Twenty-two deaths occurred among the Add Health participants. Of those participants, 21 were men (odds ratio, 21.7; 95% confidence interval, 2.9-161; P less than .001).

The analysis showed that all nine risks for suicide that were highlighted in previous research were positively associated with HTM, with small to medium effect sizes. Of these, the most pronounced was family member suicide, with an OR of 1.89 (95% CI, 1.3-2.7).

Most tellingly, HTM men were 2.4 times more likely to end their lives by suicide than were men not defined as such (95% CI, 0.99-6.0; P less than .046). Nevertheless, HTM men were also 1.45 times less likely to report suicidal ideation (OR, 0.69; 95% CI, 0.60-0.81; P less than .001). There was no association between HTM and nonfatal suicide attempts.

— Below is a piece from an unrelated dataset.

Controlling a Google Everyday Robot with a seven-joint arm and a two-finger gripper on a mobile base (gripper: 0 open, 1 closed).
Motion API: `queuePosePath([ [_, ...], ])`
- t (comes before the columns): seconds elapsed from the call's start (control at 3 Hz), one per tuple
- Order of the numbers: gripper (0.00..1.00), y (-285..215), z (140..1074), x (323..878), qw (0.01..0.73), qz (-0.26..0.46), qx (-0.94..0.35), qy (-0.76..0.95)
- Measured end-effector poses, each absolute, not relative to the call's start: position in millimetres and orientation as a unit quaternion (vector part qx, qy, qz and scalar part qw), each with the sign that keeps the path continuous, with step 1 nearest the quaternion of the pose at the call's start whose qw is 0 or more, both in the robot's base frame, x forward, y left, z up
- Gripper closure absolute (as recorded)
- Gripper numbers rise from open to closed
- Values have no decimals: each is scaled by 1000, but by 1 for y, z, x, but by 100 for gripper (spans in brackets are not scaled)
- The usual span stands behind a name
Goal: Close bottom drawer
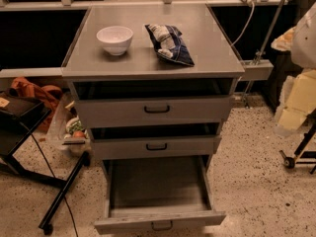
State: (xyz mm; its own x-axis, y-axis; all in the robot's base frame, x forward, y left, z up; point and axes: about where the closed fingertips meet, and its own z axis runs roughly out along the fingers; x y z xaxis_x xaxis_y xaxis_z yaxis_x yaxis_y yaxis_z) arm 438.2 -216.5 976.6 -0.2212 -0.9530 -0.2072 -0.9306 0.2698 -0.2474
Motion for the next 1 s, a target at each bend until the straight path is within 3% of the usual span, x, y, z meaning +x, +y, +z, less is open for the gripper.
queuePosePath([
  [0.67, 0, -206, 952, 435, 176, -23, -599, 780],
  [1.0, 0, -175, 906, 415, 210, 18, -590, 780],
])
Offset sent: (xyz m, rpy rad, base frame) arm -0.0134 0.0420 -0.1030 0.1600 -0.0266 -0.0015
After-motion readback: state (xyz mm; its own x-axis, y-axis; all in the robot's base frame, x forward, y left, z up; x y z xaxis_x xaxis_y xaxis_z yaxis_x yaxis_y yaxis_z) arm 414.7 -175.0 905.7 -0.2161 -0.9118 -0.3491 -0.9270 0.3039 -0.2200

Interestingly, HTM men were slightly more likely to report easy access to guns (OR, 1.1; 95% CI, 1.01-1.20; P less than .04), but they had lower levels of depression (Cohen’s d, 0.17; P less than .001).

HTM not only has a direct association with suicide but also with a web of indirect effects as well, thanks to its association with all the other risks identified in the previous study by another group of investigators.

HTM may be an underlying influence in male suicide that increases the probability of externalizing such behavioral risk factors as anger, violence, gun access, and school problems.

The finding that almost all of the people who died by suicide were men underscores the central role that gender plays in these tragedies. As such, the investigators hope that the study prompts more research, as well as intervention efforts aimed at the role of masculinity in suicide.

“There are already things going on around the world to try to address the risk factors of masculinity for suicide death,” Dr. Coleman said. “So even though we haven’t had the evidence that it’s a risk factor, people have been operating under that assumption anyway.

“Hopefully our research contributes to raising the profile that high traditional masculinity is a relevant risk factor that we can organize prevention and treatment around.”
 

An important contribution

Mark S. Kaplan, DrPH, commenting on the findings in an interview, said the study makes an important contribution to suicide research.

“Any study that tries to link a living sample with death data, as they did here, is important,” said Dr. Kaplan, professor of social welfare at the Luskin School of Public Affairs of the University of California, Los Angeles.

“It’s also important because it begins to scratch the surface of more proximal or distal factors that are associated with suicide, and masculinity is one of those factors,” Dr. Kaplan added.

“In an incremental way, it begins to add to the puzzle of why men have a higher mortality rate than their female counterparts. Because when it comes to suicide, men and women really are apples and oranges.”

Dr. Kaplan believes HTM is one of several traits that may lead men to take their own lives.

“There are all sorts of other issues. For example, masculinity might be interacting with some of the harsh socioeconomic conditions that many men face. I think all of this points to the real need to understand why men die from suicide,” he said.

The Add Health study is funded by the Eunice Kennedy Shriver National Institute of Child Health and Human Development, with cooperative funding from 23 other federal agencies and foundations. No direct support was received from the grant for the current study. Dr. Coleman and Dr. Kaplan have disclosed no relevant financial relationships.

A version of this article first appeared on Medscape.com.